He resented being refused permission to visit the sick in
hospital and was offended by Carter's attitude towards him
during the voyage. He accused Carter of allowing prisoners to
tear up bibles to use as playing cards and of not forcing the
prisoners to attend Divine Service. Charles Carter replied in
a lengthy correspondence....Rev. Hill has fully merited the
treatment he has received from me and my contempt of his
conduct throughout, from his constant extreme officiousness in
every duty of my office together with his very insulting
manner towards me on various occasions which had it not been
for his sacred profession I should have resented in a way it
deserved.
Charles Carter thought that nothing tended to depress the
spirits of the sick more than such untimely visits as Rev.
Hill proposed making! He admitted that he never suppressed
card playing as he believed that during a long voyage the
minds of most men required now and then the solace of some
light amusement, however he denied allowing the prisoners to
tear up bibles to make the cards. He sent off his own letters
of complaint regarding Rev. Hill to Lord Bathurst(50)
Charles Carter was
next appointed to the
Hebe
convict ship which departed England 31 July 1820 and arrived
in Sydney on the 31st December 1820, and then to the
Arab which arrived in Hobart on 6th November 1822.
Charles Carter was later thanked by the Governor for
establishing a school on board the Arab under the
direction of W.A. Brett and using articles that had been
provided by Lady Grey before leaving England. (50)
The Sir Godfrey Webster departed England 1
September 1823 and arrived in Hobart 30 December 1823 with 180
male prisoners under the care of Charles Carter. There were no
deaths on this voyage.
His last appointment as Surgeon Superintendent on a convict
ship was to the
Henry Porcher
which arrived in Sydney on 3 December 1825.

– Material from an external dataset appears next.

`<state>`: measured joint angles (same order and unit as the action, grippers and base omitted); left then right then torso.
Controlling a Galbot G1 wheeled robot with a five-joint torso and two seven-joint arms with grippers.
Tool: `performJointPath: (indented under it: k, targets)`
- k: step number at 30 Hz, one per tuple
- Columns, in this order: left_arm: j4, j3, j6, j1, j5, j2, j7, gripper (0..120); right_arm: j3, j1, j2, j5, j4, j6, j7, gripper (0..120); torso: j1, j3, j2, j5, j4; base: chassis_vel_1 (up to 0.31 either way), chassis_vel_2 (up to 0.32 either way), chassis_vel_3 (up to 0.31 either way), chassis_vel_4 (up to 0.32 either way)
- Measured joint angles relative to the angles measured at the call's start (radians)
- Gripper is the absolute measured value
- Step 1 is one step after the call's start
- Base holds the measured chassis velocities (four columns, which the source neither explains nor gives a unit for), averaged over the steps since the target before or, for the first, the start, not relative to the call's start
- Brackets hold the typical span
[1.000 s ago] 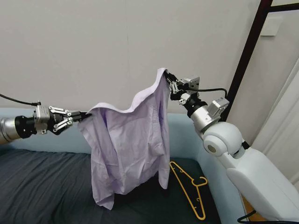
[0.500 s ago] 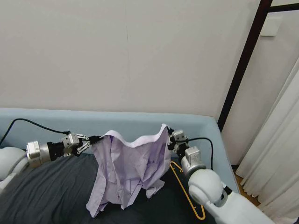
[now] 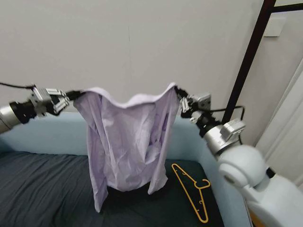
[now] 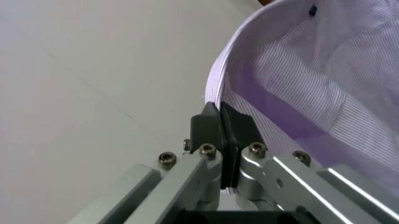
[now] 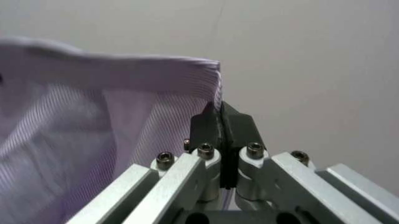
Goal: Pick up the clothes from the sofa and hang them on the clothes hanger.
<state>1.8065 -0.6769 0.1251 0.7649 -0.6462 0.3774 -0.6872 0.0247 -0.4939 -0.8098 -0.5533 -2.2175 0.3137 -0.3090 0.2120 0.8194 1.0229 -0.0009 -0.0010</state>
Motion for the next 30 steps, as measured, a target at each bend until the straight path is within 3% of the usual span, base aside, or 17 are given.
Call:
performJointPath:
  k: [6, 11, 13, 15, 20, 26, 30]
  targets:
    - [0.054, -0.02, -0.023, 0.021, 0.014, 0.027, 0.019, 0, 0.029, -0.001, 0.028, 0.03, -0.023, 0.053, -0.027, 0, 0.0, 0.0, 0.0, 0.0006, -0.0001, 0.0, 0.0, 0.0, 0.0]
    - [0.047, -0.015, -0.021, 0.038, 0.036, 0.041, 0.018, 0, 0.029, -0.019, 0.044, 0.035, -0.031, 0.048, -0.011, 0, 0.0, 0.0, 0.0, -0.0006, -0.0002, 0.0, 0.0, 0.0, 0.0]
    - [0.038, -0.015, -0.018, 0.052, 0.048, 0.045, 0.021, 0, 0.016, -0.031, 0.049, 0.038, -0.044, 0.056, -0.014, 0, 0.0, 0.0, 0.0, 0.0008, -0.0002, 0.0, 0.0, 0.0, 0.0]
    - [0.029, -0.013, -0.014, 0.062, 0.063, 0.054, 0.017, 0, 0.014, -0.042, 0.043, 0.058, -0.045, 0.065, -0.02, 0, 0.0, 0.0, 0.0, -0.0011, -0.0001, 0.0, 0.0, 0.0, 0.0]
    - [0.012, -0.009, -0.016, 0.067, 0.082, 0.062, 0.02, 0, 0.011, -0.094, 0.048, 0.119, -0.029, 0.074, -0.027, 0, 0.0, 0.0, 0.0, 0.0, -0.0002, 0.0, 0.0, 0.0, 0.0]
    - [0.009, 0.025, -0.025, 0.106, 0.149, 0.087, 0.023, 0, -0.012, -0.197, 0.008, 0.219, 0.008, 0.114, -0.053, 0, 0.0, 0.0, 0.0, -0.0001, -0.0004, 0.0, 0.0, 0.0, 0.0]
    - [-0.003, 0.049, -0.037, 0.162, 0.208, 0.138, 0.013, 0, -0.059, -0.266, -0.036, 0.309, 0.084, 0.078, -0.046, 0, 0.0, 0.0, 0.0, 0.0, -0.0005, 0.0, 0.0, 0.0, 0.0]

He was appointed to the Malabar in 1836 (88), and in
1838 he was appointed Surgeon Superintendent on the emigrant
ship Palmyra, which arrived on 26 September 1838. Many
of his patients on this voyages were babies and children.
There were cases of scarlatina, bronchitis and hydrocephalus
and he regretted that he could not employ adequate means of
treating them. This seems to be his last employment as surgeon
superintendent.
He was on the List of Surgeons remunerated for services as
Surgeon Superintendents and was paid £200 for his employment
on the
Palmyra
In 1840-42 he was appointed Surgeon to the Calcutta
(89)
and in 1845 to the Terrible (90).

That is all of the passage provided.